TASK OBJECTIVE: Output only the lines of the entries that follow, starting at the one with "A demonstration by" and running down to the one with "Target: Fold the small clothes", both included and unchanged.

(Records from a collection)
—————

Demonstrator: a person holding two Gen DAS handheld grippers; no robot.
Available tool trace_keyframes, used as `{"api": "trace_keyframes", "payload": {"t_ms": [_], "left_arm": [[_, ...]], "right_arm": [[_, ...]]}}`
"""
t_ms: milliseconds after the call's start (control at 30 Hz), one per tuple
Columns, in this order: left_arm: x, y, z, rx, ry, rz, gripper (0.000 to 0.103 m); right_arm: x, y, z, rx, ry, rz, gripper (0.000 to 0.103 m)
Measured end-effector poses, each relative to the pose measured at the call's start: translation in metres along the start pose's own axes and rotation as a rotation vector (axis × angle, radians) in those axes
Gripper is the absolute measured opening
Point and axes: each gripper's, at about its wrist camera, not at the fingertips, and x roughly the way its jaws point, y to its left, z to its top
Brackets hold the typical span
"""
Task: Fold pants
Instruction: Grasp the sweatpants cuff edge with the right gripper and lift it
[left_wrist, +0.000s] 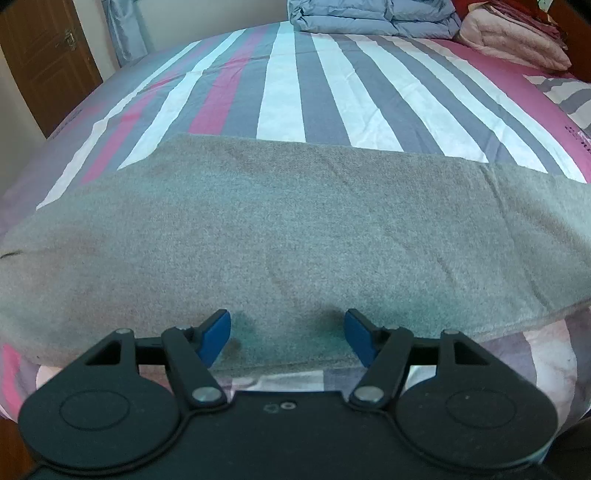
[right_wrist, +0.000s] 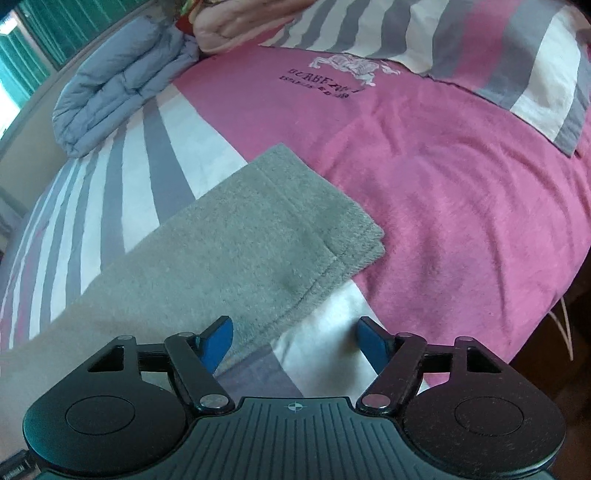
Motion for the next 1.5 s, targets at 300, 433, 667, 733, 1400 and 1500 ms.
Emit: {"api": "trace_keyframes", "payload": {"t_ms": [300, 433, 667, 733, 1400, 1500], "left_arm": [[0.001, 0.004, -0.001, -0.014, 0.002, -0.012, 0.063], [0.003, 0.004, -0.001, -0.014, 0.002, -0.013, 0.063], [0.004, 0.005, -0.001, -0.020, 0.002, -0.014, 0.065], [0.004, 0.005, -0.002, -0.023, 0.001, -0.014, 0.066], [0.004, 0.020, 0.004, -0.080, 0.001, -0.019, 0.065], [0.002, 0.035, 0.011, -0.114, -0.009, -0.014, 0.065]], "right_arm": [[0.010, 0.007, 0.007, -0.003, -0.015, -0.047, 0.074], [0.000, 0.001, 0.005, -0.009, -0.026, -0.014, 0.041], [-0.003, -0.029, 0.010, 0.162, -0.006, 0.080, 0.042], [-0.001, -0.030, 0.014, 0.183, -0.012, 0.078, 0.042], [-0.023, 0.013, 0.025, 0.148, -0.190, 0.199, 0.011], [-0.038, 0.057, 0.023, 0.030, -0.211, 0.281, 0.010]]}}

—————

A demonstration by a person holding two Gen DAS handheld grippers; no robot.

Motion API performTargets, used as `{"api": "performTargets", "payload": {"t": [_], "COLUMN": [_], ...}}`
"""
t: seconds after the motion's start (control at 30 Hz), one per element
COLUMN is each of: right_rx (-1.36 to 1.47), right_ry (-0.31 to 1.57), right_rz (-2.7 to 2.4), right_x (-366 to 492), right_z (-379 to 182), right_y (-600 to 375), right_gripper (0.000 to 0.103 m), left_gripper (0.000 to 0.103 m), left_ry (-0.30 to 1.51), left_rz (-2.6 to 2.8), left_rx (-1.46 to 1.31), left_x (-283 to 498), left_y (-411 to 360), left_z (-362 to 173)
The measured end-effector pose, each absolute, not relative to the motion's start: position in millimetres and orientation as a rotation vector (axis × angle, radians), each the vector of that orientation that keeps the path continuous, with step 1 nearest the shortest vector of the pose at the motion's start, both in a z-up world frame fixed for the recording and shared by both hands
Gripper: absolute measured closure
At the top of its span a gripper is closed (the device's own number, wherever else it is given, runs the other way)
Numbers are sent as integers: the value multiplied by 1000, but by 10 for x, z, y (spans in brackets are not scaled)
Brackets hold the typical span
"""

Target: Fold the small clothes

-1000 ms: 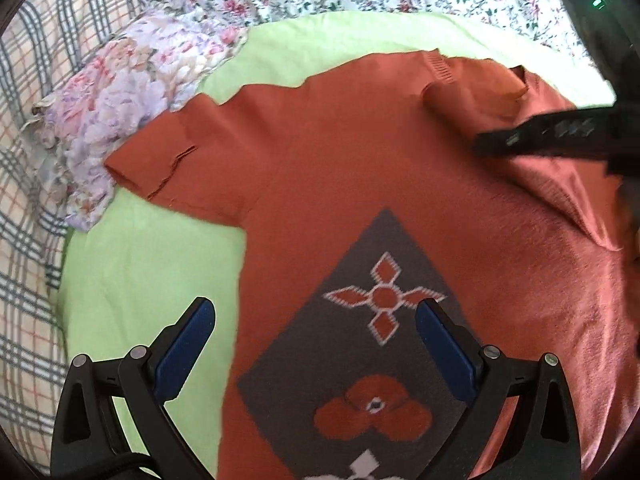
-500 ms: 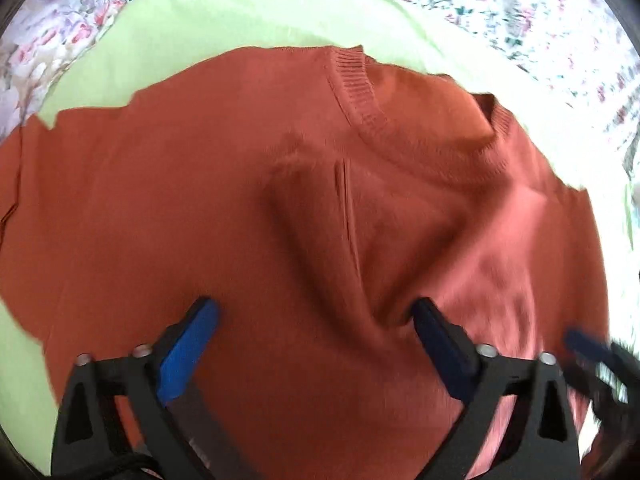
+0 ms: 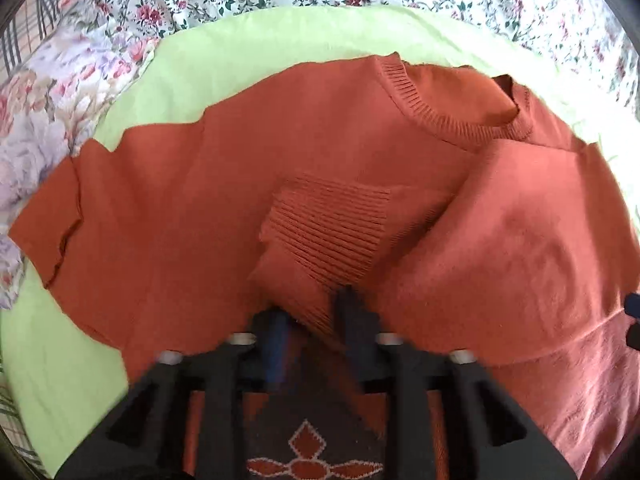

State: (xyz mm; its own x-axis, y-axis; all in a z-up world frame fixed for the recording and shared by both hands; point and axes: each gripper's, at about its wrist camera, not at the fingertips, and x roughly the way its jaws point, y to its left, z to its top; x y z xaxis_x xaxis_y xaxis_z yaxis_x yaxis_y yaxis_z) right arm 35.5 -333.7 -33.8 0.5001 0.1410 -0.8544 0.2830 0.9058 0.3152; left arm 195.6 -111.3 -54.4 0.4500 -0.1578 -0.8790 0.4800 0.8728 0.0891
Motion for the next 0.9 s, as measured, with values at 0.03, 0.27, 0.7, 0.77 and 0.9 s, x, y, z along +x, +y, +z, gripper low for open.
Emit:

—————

COMPLETED EXERCISE:
A demonstration by a person holding two Gen DAS handheld grippers; no robot.

Motion API performTargets, used as `{"api": "performTargets", "payload": {"t": [_], "COLUMN": [_], ...}}`
"""
t: seconds after the motion's start (control at 30 Hz), one per element
COLUMN is each of: right_rx (-1.36 to 1.47), right_ry (-0.31 to 1.57), right_rz (-2.7 to 2.4), right_x (-366 to 492), right_z (-379 to 182), right_y (-600 to 375), right_gripper (0.000 to 0.103 m), left_gripper (0.000 to 0.103 m), left_ry (-0.30 to 1.51), left_rz (-2.6 to 2.8), left_rx (-1.46 to 1.31), left_x (-283 to 498), left_y (-411 to 360), left_z (-362 to 173)
The measured end-effector pose, each absolute, not relative to the motion's start: position in millimetres and orientation as a rotation vector (axis × angle, radians), each the vector of that orientation that keeps the path continuous, with step 1 nearest the shortest vector of the pose at the motion's start, both in a z-up world frame fixed for the recording and shared by both hands
Gripper: absolute measured closure
At the top of its span a gripper is closed (the device's own number, wherever else it is given, runs the other way)
Numbers are sent as integers: the value multiplied by 1000, but by 10 for x, z, y (spans in brackets are not scaled)
Brackets hold the typical span
"""

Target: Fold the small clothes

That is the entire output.